I am moody, impatient, and strange.

My Self-Summary

Hello I'm Merissa, i am not your one night stand, i am 21 and I own three ferrets. i dont deal with drama if i dont have to, and i dont put up with most people's bullshit. I really am just kinda looking for friends right now relationships and i obviously dont work out very well and im not ready to get back there. also please no one over 27, no one with kids, and no criminal record, i have 10 piercing six ear lobes, 1 cartilage, 1 belly button, and nipples. i also have 2 tattoos, due for more soon. and i smoke weed. I am currently looking for a steady job, BUT thats hard in this economy so hopefully ill be going to NCC for their computer systems information certification. im not sure... at this point im just kind of living life one day at a time and im trying to be blissfully ignortant because if i keep thinking about things the way that i do i will never do anything.
i am extremely confusing and complex. i love making friends but my anxieties stop me from going out and actually making friends and meeting people. i need someone who is willing to go out of their way and make me meet them or hang out with them, someone who is willing to show up at work just to be sweet or send me flowers. ive never really had one of those and i want romance, i want love, caring, and someone who isnt going to just give up because i have a vast sexual appetite or i cant talk about alot of things i should be able to.

the most basic bio of me i have tht explains me a lil better is:
I am crazy. i am a 21 year old with out a plan, i had a plan, but the plan just wasnt working for me so now i am just rolling with the punches and going where life takes me. i am single, not really looking, but no strings attached is fine. i do miss having the stability of knowing there is most definitely someone there that loves me, but ill live in this uncertainty until i find someone i think is worthy for me to give up this single life for.

I am Merissa. i own three ferrets named antonio, lil girl, and ziggy. i am controversial, i say shit as i see it and i am wicked sarcastic. i am a born n bred east coaster and have a hard time adapting to other parts of the country. we east coast people are rather rude, inconsiderate, stressful, fast paced and fucked in the head. i went to Western michigan university for a semester and found out the hard way that i dont do well away from my inconsiderate people. the slow paced midwest drove me insane, and the fact tht i live in the middle of everything (stores, movies, malls, concert venues) didnt help when i loved in the middle of nothing but cornfields, alcoholics, and rascism. i am not racist, yes i make racist remarks, but i really do just hate everyone. you can speak ur own language and practice ur religions, eat ur food, i dont really care, just dont come to me start talking in ur language and expect a good reaction, its rude and inconsiderate to purposely speak in another language just because you know the people you want to talk shit about dont understand you.

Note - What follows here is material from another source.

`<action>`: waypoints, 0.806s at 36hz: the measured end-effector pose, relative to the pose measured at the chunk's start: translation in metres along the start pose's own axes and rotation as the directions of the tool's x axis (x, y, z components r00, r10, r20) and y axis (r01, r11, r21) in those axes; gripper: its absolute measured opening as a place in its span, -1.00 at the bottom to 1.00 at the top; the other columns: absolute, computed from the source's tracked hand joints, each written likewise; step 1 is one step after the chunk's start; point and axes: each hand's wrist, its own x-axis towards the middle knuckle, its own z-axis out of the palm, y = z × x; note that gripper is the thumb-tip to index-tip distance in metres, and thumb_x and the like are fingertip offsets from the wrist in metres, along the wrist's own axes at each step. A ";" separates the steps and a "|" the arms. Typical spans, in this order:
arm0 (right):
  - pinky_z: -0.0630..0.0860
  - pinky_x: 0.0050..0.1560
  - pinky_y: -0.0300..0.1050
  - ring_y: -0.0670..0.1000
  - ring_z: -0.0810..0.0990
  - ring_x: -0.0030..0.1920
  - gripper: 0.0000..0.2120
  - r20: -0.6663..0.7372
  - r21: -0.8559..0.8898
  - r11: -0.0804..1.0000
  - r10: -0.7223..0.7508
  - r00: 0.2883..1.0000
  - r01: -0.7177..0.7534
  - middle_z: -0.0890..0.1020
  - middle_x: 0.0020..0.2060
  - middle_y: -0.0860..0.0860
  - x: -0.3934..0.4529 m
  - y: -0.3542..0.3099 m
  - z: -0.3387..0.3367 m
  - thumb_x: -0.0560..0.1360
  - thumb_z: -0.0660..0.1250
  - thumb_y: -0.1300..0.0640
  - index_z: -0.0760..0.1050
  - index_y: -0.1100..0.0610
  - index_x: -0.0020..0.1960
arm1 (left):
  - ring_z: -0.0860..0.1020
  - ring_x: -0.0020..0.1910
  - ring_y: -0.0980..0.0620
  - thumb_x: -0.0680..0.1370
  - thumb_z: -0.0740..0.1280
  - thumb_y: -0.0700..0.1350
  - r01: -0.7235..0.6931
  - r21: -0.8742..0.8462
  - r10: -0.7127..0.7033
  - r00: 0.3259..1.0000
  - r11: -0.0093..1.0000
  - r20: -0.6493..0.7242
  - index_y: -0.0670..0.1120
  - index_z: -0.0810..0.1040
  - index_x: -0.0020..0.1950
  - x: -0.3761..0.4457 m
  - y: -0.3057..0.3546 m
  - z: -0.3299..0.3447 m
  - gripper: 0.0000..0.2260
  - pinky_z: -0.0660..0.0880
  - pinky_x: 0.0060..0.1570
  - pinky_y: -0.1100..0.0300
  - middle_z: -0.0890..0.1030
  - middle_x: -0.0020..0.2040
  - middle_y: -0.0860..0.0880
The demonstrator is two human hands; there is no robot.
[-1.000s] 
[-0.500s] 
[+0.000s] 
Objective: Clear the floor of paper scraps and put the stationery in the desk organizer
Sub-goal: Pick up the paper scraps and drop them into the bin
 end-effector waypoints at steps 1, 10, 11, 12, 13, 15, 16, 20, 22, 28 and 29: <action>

i am very in touch with my music, i need it to relax and to awaken, i also like my tv shows and my movies, but not as much as my music. i have an xbox 360 and my gamertag is xfairyofnightx. i love resident evil. i can play halo, but prefer not to. my netflix is a god send. i used to be heavy, now im not. im working on toning and flattening my belly by doing cardio belly dancing. it works. i like to sing at the top of my lungs in the car with my music blaring, i can scream, but i tend not to if people are listening. i also like to dance when im alone.

i am very sensitive. i have been diagnosed bipolar, but i dont take meds, i toke up instead, but if u push me just right i am prone to taking heads off without thinking twice about it. i wear my heart on my sleeve and i get hurt because of it, but i wouldnt know how else to live without it there. i am a hopeless romantic, and i am viciously loyal. i care too much about things i shouldnt and not enough about things i should. im impatient and can be a wicked bitch. if i like you, ur interesting or we would make friends im a good friend and person to have in ur life, but if you cross me, listen to rumors or play games i am a cut throat and i will make you miserable.

any questions?

Editors

What I’m doing with my life

Letting it fall apart.

I’m really good at

writing, reading, talking myself into corners, taking care of my ferrets.

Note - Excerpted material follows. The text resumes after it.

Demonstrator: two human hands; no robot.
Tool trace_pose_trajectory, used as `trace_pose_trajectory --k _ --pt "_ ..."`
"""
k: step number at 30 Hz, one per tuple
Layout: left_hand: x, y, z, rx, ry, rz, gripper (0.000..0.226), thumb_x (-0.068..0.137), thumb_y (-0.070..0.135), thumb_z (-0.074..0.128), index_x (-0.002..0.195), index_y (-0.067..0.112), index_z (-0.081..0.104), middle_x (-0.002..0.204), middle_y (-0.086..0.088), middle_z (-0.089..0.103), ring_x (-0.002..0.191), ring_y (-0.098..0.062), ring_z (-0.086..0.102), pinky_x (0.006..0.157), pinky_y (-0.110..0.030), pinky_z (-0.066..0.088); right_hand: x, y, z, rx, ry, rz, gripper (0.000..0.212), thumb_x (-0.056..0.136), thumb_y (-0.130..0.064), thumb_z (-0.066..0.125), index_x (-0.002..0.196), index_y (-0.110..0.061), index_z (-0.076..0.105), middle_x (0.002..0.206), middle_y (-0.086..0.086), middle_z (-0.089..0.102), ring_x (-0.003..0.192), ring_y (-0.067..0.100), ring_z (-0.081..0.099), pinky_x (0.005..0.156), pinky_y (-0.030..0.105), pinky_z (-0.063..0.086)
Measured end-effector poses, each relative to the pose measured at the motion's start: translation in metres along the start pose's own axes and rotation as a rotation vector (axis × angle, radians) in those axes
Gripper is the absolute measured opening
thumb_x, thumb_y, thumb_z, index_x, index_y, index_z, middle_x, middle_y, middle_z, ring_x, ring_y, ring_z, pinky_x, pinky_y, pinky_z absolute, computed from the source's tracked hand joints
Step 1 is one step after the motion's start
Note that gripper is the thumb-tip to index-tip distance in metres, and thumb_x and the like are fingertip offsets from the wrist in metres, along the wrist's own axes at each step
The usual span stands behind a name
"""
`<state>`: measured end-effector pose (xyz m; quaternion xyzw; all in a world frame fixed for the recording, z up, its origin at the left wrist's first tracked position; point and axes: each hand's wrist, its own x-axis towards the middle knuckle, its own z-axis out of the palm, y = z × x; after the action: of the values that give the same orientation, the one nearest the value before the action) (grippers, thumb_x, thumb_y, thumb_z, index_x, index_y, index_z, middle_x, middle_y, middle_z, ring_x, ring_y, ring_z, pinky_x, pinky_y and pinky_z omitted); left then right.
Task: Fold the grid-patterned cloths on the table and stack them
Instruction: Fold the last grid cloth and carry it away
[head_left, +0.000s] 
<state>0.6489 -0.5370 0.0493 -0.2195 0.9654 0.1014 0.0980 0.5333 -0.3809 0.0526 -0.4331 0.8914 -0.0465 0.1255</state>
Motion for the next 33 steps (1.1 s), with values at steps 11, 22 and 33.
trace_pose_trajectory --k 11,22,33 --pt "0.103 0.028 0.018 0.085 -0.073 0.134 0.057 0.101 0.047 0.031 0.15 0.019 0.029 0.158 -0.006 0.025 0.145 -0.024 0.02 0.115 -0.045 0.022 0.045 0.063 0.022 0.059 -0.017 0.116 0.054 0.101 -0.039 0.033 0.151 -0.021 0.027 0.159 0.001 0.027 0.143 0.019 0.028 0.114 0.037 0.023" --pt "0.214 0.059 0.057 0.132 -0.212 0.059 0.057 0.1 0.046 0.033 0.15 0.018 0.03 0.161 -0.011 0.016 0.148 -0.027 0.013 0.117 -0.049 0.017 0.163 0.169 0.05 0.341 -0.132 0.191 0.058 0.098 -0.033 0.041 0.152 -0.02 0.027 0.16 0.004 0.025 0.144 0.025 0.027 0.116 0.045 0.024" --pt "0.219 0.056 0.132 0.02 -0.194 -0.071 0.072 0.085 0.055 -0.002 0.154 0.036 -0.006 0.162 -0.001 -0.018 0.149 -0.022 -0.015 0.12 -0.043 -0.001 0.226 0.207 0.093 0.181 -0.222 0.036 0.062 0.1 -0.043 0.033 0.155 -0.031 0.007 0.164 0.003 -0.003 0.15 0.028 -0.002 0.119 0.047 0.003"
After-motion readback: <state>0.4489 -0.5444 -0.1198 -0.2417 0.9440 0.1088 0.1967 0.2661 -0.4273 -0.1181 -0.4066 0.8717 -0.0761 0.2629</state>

The first things people usually notice about me

eyes and body parts.

My favorite books, movies, music, and food

Books:
off the top of my head' all harry potters, blue is for night mares series, wicked, vampire chronicles, a great and terrible beauty series, trickster Queen and Tricksters Choice, daughters of the moon series, lucky santangelo series, uglies series, REsident evil series, lord of the rings, and the twilight saga etc.
Movies:
off the top of my head; star wars, the women, enchanted, little mermaid, peter pan, finding never land, the tudors, M*A*S*H, X-men, harry potter series, jeepers creepers, ten things i hate about you, never been kissed, grandmas boy, the holiday, last holiday, lord of the rings extended, Bourne series, etc
Music:
off the top of my head; a7X, underoath, silverstein, bless the fall, evanescence, paramore, leona lewis, seether, three days grace, lots of different things
Food:
i dont eat much, but i know i dont eat pork unless its pepperoni pizza or something like that, but i cook alot

The six things I could never do without

my ferrets, writing, sleep, baths, free speech, and weed

I spend a lot of time thinking about

What the hell i am actually doing with my life. i thought i knew but now i have no idea.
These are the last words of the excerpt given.